Both my grandfathers saw action in WWI with my paternal grandfather fighting in Egypt and my maternal grandfather in the front trenches in France where he was blown up and the lone survivor of his platoon during a shelling. Subsequently he was captured (luckily) by the ‘Krauts’ in their ensuing advance and his life was saved and he was nursed back to health in a German hospital after which he was transferred to a prisoner-of-war camp. I have a photo on our coffee table of him and his squad of fellow prisoners and a few of their guards but it looks more like a sports ‘team’ photo with ‘coaches’!

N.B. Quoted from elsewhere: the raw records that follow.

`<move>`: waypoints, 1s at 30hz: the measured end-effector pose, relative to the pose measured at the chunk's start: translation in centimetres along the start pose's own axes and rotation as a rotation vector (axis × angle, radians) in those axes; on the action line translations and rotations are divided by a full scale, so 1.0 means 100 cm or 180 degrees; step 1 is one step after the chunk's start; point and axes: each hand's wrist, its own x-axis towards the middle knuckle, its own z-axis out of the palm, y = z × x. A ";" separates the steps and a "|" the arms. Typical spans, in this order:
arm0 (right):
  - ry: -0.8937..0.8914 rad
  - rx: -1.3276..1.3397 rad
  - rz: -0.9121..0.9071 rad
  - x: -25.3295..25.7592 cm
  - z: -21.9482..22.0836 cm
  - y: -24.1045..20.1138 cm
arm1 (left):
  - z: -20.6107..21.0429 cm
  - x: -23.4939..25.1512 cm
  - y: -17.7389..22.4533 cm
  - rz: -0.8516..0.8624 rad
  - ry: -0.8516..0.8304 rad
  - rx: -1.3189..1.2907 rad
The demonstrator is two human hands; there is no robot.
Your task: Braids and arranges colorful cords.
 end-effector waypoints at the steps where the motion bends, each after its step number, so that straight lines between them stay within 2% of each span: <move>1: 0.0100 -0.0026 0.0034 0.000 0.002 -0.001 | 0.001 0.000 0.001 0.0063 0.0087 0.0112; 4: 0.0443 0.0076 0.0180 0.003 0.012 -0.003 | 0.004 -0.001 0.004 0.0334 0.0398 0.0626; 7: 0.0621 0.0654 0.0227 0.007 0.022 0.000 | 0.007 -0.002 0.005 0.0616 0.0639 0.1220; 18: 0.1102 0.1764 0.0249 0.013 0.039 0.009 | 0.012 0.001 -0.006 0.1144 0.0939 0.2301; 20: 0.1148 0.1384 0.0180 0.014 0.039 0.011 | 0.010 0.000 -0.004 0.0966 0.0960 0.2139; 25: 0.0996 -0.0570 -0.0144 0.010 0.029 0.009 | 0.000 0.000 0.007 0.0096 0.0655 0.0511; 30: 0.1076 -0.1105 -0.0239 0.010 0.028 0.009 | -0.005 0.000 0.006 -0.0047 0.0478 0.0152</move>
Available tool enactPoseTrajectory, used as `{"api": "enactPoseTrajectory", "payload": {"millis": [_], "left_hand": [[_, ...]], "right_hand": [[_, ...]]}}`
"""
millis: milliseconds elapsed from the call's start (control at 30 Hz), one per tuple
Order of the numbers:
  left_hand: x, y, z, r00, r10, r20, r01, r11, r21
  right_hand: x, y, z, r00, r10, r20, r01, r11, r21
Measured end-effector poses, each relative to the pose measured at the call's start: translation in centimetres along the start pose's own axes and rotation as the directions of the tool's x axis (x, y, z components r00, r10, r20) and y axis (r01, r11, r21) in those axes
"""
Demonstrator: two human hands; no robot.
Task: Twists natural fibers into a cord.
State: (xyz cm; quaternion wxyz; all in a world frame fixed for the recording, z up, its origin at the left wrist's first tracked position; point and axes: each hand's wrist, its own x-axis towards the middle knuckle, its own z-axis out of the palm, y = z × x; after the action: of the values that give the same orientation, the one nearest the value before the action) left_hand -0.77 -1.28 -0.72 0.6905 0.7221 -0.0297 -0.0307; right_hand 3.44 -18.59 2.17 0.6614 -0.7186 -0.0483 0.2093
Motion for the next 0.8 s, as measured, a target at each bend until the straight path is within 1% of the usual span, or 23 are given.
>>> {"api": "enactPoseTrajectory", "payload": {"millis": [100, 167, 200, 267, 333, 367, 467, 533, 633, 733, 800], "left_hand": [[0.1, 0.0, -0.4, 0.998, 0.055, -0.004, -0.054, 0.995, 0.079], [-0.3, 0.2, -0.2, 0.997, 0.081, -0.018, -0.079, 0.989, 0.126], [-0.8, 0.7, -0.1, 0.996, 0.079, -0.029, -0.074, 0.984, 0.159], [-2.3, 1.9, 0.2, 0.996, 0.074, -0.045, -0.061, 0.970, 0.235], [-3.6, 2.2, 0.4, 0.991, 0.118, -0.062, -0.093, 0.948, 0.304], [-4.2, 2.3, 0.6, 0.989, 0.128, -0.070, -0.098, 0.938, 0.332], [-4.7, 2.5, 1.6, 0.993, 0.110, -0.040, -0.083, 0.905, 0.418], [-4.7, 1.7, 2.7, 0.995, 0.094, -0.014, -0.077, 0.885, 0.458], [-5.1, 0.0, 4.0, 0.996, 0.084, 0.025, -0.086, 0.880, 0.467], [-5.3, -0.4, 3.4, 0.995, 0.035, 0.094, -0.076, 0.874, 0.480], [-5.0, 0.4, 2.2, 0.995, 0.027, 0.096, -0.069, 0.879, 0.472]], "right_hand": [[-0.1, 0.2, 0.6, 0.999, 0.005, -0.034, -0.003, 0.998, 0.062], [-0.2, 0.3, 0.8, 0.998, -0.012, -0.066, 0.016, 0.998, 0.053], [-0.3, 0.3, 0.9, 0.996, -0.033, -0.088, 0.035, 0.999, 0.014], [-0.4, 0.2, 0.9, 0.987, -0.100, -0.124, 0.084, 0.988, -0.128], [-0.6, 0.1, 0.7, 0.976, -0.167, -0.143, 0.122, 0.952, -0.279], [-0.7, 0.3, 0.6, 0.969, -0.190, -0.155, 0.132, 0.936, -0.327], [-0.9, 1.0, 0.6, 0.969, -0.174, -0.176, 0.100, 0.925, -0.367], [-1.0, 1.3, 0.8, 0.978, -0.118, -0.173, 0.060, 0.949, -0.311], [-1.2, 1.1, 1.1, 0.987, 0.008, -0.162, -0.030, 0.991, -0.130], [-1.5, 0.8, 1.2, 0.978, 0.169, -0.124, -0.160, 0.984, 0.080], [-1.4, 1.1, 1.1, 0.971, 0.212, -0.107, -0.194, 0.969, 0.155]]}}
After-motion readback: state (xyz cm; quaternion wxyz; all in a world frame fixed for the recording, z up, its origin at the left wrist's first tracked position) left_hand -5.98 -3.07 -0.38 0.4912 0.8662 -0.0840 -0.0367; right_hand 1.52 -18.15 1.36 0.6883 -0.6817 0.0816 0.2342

Upon his retirement (He had lost his wife, my granny, to cancer years before) he moved in with us and was always my favourite and most esteemed and ‘best-bud’ relative growing up. I tried to ask him about his escapades in ‘The War’ but he only talked about a few good things, like the Christmas day when both sides in his sector somehow arranged a short truce and crossed into no-man’s-land and celebrated the holiday together. He exchanged his greatcoat for a pair of German jack-boots. He was a sniper and I once asked him how many Germans he had killed and all he said was “Not many, I hope!”.
He had lost the sight in one eye and partial in another when he was blown up so when he was demobilized after the war he received a full, 100% pension. Within ten years his eyesight returned but he received his pension for the rest of his life. He died at age 82 and his room in our house became mine (I had always shared a bedroom with my kid brother) and I felt so wonderful and honored to have inherited it and I kept his ashes (he was cremated) with me in that room and it was always my sanctuary and I felt safe and comforted there.
Last month I went home to Pointe Claire (West Island of Montreal) to visit my 94 year old mum who still resides in our ‘family home’ and I got to sleep in his/my old room one more time. It was wondrous!
CHEERS!
Tosh
What a wonderful post….in a poignant sort of way. As well as I know, I do not think you would have wanted to go to War. But then who knows if you had been old enough anything is possible.
I always watch Remembrance Day ceremonies on TV as standing in the cold is no longer an option for me & I silently thank all the soldiers & nurses who fought to free my Father & his 1 remaining nephew & all of the prisoners of war……If there were no Allies some of us would not be here so I am eternally grateful for the sacrifices made!!